The Robert Kennedy assassination casts a shadow over Mantis. During the course of their investigation, Mulhenney and Poole determine that the killer they’re pursuing is tied to the mob, which was a prime target of Kennedy’s when he served as attorney general. “We’re in way over our heads—but it’s not the first time,” Poole ruefully comments.
His first three years at the University of Arizona, Zell studied veterinary medicine after a friend’s dog was hit by a car. But then he joined a theater company and was putting in 40 hours a week with them. He also had two vocal scholarships. (Fun fact: He would later move to Los Angeles to pursue a music career, becoming a session vocalist, most prominently as what he jokingly refers to as the “Voice of Doom” on the series Baywatch. That was his voice singing the over-the-top emotional power ballads when heartbreak or tragedy visited one of the characters).
But with all his creative outlets, Zell was ultimately inspired to try his hand at writing a novel. He read Anne Rice’s Interview With a Vampire, which he liked, but not so much The Vampire Lestat or the novels she wrote under the pseudonym Anne Rampling. “I thought I could probably write something better,” he says, then adds with a laugh, “I wrote this rambling, stupid vampire novel. Four hundred pages into it, I realized I didn’t know how it would end. From that point, I said I would never write anything until I knew what the ending is.”
Other disciplines helped shape his writing as well. While at college, he served as editorial cartoonist for the Tombstone Epitaph. “Cartooning helps you focus,” he says. “What is the dominant visual image that will draw people in?…Acting also really helps from the dialogue side. Another thing that helped [with the Mulhenney and Poole series] was having had a roommate for a year who was a forensic pathology major and worked at a morgue. I’ve also spent some time taking forensic pathology classes in the LA County Crime Lab.”
This lends an authenticity to scenes in which Poole tries to get a handle on what investigating authorities are dealing with:
“The drug profiles are too consistent not to be premeasured doses—as if delivered through a hypodermic syringe. But she can’t be using a standard syringe as a weapon. Way too clumsy to hide and wield,” Sara explained.
“Our killer is fast and efficient when she needs to be; her life depends on it. The radius and evenness of the bite-marks suggest a denture of some sort.
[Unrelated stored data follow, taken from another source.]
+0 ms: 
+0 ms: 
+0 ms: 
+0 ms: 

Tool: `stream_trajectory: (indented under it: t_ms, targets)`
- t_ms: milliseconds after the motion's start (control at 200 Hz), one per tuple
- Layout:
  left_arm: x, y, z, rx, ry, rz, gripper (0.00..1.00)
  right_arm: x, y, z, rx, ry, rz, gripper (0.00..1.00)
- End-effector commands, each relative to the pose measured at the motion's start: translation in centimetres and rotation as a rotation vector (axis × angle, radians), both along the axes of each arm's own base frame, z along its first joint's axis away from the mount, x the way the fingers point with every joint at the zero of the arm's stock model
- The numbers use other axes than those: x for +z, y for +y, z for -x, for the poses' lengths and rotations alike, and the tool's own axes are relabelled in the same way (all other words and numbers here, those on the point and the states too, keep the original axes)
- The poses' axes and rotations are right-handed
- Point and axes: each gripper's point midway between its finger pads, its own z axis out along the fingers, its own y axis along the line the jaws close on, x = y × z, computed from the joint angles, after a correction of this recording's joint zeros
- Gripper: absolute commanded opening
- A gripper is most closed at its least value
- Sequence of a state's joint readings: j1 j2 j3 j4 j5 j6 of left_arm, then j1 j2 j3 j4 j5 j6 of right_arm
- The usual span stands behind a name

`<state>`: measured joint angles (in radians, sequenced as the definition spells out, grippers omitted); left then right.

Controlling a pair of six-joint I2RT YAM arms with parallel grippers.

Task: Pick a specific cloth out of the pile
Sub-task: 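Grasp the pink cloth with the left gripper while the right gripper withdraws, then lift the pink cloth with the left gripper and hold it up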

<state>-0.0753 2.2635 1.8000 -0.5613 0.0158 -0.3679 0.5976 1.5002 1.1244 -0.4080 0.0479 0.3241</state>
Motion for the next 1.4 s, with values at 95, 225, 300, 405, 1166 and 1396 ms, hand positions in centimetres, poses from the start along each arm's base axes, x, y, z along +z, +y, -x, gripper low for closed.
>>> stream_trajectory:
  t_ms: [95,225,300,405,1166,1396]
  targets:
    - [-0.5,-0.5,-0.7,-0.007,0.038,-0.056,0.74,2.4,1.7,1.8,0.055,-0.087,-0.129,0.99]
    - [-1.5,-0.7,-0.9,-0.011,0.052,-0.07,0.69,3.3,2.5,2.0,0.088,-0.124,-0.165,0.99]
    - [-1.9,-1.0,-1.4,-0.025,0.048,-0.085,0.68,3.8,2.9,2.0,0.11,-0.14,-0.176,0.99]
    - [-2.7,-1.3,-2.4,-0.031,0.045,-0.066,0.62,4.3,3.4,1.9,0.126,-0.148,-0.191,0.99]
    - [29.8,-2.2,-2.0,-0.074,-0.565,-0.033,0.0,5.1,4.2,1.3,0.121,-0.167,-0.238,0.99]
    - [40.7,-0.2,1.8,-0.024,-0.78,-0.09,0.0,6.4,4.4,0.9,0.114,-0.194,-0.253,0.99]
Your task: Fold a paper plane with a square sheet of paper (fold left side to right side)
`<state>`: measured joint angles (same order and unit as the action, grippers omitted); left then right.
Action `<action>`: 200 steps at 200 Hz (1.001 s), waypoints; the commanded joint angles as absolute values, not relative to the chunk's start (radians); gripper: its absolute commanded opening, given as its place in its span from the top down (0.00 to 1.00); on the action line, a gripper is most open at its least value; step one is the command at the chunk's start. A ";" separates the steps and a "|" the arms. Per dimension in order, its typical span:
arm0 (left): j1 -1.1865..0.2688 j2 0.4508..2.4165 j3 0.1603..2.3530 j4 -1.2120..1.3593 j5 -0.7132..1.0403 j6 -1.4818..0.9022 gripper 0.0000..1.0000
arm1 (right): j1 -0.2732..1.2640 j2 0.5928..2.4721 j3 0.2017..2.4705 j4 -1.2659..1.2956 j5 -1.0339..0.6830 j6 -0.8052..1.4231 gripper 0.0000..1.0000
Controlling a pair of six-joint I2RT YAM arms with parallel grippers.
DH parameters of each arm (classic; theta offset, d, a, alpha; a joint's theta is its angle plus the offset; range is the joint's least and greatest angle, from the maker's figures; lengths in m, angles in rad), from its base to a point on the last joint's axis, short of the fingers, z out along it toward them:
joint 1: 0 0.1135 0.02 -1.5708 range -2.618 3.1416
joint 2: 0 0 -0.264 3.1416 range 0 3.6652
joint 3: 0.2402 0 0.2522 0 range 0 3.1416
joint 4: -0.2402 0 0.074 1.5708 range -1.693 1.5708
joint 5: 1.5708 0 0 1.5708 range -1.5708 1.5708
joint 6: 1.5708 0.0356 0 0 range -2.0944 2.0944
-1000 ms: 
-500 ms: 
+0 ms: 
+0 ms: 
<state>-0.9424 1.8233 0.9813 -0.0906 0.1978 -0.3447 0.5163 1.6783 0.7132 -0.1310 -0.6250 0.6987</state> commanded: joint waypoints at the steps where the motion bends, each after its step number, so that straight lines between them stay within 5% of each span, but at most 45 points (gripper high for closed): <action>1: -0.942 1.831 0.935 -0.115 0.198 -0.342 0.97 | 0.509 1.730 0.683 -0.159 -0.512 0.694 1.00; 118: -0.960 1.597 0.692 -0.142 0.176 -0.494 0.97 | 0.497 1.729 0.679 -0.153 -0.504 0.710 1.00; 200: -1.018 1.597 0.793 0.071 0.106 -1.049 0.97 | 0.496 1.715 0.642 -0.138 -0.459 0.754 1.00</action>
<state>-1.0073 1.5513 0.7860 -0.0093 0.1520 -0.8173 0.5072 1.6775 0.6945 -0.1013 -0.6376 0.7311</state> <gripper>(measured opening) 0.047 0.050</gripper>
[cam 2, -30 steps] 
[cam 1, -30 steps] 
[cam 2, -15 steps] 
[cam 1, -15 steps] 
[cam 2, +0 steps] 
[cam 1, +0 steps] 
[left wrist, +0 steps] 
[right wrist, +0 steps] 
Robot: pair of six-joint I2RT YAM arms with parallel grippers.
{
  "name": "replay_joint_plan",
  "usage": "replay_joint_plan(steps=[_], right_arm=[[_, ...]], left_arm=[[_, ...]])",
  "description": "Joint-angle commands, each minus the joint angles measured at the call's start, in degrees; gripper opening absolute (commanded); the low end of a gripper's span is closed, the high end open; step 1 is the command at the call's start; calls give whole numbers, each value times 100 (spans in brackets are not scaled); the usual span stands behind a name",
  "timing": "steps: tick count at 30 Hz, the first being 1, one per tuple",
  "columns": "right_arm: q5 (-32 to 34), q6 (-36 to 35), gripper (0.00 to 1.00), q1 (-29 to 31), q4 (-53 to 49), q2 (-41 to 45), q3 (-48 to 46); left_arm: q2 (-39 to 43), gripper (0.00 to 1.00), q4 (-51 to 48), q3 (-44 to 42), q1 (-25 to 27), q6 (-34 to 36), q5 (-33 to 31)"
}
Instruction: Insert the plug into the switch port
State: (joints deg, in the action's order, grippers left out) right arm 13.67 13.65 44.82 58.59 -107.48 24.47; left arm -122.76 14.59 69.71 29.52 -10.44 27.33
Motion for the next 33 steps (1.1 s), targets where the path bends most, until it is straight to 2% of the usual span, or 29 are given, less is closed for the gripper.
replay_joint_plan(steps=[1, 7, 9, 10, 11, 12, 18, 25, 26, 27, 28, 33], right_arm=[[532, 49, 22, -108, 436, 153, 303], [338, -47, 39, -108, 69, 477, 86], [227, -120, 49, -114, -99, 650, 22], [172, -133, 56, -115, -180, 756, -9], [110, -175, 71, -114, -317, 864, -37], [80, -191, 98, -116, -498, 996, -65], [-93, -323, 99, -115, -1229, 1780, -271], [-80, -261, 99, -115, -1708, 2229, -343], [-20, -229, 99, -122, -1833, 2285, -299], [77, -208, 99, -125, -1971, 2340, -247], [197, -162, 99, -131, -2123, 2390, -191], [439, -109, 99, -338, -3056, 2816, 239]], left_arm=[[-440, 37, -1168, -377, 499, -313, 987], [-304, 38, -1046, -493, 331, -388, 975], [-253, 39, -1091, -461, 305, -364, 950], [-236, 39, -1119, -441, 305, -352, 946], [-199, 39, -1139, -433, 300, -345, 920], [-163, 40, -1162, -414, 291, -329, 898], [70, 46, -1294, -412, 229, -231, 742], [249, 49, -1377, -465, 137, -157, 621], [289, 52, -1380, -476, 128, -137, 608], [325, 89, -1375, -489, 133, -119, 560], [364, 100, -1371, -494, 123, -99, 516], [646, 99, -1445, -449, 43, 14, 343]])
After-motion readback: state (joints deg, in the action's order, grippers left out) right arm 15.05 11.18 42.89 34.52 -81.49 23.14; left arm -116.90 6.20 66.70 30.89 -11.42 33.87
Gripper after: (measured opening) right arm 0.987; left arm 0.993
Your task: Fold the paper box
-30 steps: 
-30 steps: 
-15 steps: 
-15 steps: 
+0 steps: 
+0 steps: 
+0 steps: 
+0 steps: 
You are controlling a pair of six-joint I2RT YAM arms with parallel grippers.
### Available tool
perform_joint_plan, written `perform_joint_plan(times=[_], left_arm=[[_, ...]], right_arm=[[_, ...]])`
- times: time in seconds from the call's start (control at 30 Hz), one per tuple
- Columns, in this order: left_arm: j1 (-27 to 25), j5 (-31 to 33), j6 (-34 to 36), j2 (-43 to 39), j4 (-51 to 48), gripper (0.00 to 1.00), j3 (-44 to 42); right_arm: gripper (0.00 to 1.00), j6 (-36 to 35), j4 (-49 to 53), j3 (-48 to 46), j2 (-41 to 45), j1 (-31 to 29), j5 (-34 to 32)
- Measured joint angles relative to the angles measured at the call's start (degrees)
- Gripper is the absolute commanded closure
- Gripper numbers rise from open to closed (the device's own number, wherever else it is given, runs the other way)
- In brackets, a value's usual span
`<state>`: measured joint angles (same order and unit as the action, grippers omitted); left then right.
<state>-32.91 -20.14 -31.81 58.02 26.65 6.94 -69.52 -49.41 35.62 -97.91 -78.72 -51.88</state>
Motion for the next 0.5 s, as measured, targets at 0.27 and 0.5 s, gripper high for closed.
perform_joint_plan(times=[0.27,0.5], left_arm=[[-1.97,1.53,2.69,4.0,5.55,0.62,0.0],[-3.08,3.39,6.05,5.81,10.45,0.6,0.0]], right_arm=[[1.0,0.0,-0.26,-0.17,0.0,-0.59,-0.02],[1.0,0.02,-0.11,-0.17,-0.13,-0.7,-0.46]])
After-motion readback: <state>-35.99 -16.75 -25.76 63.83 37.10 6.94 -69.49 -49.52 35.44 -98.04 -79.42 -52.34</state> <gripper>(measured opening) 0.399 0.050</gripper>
That denture could be hollow.” Cromwell sat back.
“You’re saying she stings with her bite? Like a mosquito?”
“The flow of bruising could indicate injection sites at the bite, yes. An insect’s not a bad analogy. It’s possible her teeth are her syringe.”
Zell lives in Portland, Oregon, where he writes full time. He prefers to write early in the morning. “I tend to go to sleep early,” he says. “I try to get up at 4 in the morning; if I’m still in a dream state, I don’t edit myself. I do like to write in coffeehouses when I can, but I’m very claustrophobic, so wearing a mask [during the pandemic] didn’t work for me.”
Of all his creative pursuits, writing scratches a particular itch. “Singing offers the most immediate gratification for me,” he says, “but there is something about writing and creating a world. I can start it, but once I flesh out the characters, they develop minds of their own. I imagined Running Cold, which introduced Mulhenney, would launch a series and [that] she would be part of it. Sarah Poole didn’t come into play until True Creatures, and once I put the two of them together, I immediately knew I had to keep them going.”
As for Alena? While she will not appear in his next book, a sequel to Running Cold, he is not ready to let her go. “I have plans for her,” he says.
Donald Liebenson is a Chicago-based writer.